Ironically, what would consist of discrimination is to treat highly urbanized and independent component cities differently from component cities on the supposed reason that the former enjoys autonomy over its territory. The authority to appoint, as I will discuss below, does not equate to control over the other LGUs serviced by an LWD.
May I also reiterate herein the argument in my Dissenting Opinion to the Decision dated December 6, 2016 that the LGU does not surrender any of its powers under the Constitution or the Local Government Code to another LGU vested with the power to appoint Board members of the LWD since PD No. 198 explicitly provides that a district once formed shall not be under the jurisdiction of any political subdivision. The LWD has a separate juridical personality which is independent of the LGUs comprising it. Consequently, the power to appoint Board members of an LWD, which is vested upon the LGU determined in accordance with the formula or rule prescribed by Section 3(b) of PD No. 198, does not impair the autonomy of the other LGUs included in the LWD. Moreover, if a province can join an LWD and be subjected to the provisions of PD No. 198, there is no cogent reason why the change of status of a component city of a province, which would later become a highly urbanized city, should affect its powers, rights, and obligations under PD No. 198.

Finally, the Decision dated December 6, 2016 engaged in judicial legislation by substituting a rule or formula to that provided under Section 3(b) of PD No. 198 for determining the appointing authority for the Board members of MCWD. By granting the Petition and vesting the appointing authority on Cebu City, the Decision effectively reduced the threshold of 75% of total active water service connections within the boundary of any city or municipality, which is fixed under Section 3(b) of PD N6. 198, to just a majority (or 51%) of such total active water service connections, which is a totally arbitrary figure without basis in law.
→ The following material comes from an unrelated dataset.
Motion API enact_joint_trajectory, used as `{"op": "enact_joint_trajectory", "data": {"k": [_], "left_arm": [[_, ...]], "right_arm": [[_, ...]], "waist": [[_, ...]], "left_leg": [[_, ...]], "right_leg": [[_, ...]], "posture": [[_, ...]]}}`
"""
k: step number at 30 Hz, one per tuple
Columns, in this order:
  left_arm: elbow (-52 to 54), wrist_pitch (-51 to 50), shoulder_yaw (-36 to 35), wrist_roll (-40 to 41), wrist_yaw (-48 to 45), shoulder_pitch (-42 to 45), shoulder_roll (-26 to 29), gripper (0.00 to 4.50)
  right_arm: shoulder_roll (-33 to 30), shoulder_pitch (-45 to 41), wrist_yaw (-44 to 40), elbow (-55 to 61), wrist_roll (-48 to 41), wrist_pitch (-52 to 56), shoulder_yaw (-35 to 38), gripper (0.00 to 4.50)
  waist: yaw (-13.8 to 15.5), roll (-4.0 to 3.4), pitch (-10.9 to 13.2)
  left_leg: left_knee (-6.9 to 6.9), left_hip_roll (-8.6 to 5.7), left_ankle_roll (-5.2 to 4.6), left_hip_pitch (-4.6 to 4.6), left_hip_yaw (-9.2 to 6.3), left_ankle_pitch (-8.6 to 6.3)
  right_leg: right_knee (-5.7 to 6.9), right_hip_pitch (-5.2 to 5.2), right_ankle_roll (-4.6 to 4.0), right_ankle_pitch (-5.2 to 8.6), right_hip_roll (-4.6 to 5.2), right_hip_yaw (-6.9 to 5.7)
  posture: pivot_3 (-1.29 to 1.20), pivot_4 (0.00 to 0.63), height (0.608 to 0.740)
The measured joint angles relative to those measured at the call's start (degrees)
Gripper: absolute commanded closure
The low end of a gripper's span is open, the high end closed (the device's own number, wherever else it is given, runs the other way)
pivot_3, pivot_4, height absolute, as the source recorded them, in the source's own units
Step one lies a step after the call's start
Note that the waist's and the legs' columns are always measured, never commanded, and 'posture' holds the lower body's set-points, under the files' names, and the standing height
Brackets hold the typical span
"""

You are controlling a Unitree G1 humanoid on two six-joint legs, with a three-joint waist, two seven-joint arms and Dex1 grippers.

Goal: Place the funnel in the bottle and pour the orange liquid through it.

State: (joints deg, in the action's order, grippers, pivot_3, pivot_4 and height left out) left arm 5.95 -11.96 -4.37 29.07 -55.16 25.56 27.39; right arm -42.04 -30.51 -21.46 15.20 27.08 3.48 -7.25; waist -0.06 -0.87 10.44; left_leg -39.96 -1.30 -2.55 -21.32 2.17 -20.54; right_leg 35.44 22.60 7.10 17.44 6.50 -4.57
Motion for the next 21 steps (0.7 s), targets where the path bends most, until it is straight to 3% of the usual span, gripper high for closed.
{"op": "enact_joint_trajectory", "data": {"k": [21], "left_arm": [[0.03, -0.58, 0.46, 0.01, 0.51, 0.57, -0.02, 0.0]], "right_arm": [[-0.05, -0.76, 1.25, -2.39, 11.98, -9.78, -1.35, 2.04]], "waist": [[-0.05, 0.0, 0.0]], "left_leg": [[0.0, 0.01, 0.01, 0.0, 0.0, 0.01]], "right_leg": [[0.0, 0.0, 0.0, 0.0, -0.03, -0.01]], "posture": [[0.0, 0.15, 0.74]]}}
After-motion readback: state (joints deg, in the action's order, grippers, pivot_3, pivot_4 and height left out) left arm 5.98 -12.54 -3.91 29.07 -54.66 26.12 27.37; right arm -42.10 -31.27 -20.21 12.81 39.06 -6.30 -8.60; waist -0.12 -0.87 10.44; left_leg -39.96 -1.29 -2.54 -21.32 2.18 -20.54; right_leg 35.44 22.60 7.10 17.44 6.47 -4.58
If Section 3(b) of PD No. 198 is no longer in keeping with the current status, socio-economic, and political conditions of the LGUs comprising the LWD, then the appropriate remedy is legislative amendment, not judicial legislation. It is not for the Court to prescribe another rule or formula to determine which LGU shall have the authority to appoint the Board members of the LWD.

For the aforementioned reasons, I vote to grant the Motion for Reconsideration and deny the Petition for Certiorari for lack of merit.


[1] Sec. 18. Functions Limited to Policy-Making. - The function of the board shall be to establish policy. The Board shall not engage in the detailed management of the district.

[2] Dumlao v. Commission on Elections, 184 Phil. 369, 382 (1980).